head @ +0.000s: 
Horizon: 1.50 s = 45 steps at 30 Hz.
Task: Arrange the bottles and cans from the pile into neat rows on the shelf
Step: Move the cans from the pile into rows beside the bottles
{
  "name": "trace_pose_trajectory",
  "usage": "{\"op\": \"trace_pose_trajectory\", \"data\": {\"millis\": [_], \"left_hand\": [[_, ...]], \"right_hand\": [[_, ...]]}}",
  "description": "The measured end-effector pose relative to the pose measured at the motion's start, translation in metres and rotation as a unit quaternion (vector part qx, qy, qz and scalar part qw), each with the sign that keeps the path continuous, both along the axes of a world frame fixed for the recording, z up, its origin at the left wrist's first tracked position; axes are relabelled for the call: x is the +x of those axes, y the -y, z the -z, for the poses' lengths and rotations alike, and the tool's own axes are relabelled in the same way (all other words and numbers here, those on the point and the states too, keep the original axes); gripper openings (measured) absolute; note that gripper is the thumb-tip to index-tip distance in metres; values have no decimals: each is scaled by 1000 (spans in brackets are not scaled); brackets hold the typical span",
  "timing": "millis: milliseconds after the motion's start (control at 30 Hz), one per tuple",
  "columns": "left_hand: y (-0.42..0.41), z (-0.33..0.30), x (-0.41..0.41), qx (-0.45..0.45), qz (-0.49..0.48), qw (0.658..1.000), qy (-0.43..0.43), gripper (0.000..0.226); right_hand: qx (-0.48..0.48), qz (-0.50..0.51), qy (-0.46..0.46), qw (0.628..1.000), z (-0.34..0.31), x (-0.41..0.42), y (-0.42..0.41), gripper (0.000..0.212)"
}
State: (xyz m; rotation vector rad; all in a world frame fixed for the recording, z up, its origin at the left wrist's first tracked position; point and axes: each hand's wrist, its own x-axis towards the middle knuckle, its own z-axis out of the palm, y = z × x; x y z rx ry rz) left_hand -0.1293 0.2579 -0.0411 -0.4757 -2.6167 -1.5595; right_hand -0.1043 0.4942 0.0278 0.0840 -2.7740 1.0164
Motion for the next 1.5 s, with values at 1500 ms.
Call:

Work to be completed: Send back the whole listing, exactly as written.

Response below:
head @ +0.000s: 
Horizon: 1.50 s = 45 steps at 30 Hz.
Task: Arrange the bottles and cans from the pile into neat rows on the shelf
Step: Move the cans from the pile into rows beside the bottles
{
  "name": "trace_pose_trajectory",
  "usage": "{\"op\": \"trace_pose_trajectory\", \"data\": {\"millis\": [_], \"left_hand\": [[_, ...]], \"right_hand\": [[_, ...]]}}",
  "description": "The measured end-effector pose relative to the pose measured at the motion's start, translation in metres and rotation as a unit quaternion (vector part qx, qy, qz and scalar part qw), each with the sign that keeps the path continuous, both along the axes of a world frame fixed for the recording, z up, its origin at the left wrist's first tracked position; axes are relabelled for the call: x is the +x of those axes, y the -y, z the -z, for the poses' lengths and rotations alike, and the tool's own axes are relabelled in the same way (all other words and numbers here, those on the point and the states too, keep the original axes); gripper openings (measured) absolute; note that gripper is the thumb-tip to index-tip distance in metres; values have no decimals: each is scaled by 1000 (spans in brackets are not scaled); brackets hold the typical span",
  "timing": "millis: milliseconds after the motion's start (control at 30 Hz), one per tuple",
  "columns": "left_hand: y (-0.42..0.41), z (-0.33..0.30), x (-0.41..0.41), qx (-0.45..0.45), qz (-0.49..0.48), qw (0.658..1.000), qy (-0.43..0.43), gripper (0.000..0.226); right_hand: qx (-0.48..0.48), qz (-0.50..0.51), qy (-0.46..0.46), qw (0.628..1.000), z (-0.34..0.31), x (-0.41..0.42), y (-0.42..0.41), gripper (0.000..0.212)"
}
State: (xyz m; rotation vector rad; all in a world frame fixed for the recording, z up, its origin at the left wrist's first tracked position; point and axes: each hand's wrist, its own x-axis towards the middle knuckle, its own z-axis out of the palm, y = z × x; x y z rx ry rz) left_hand -0.1293 0.2579 -0.0411 -0.4757 -2.6167 -1.5595; right_hand -0.1043 0.4942 0.0278 0.0840 -2.7740 1.0164
Motion for the next 1.5 s, with values at 1500 ms.
Call:

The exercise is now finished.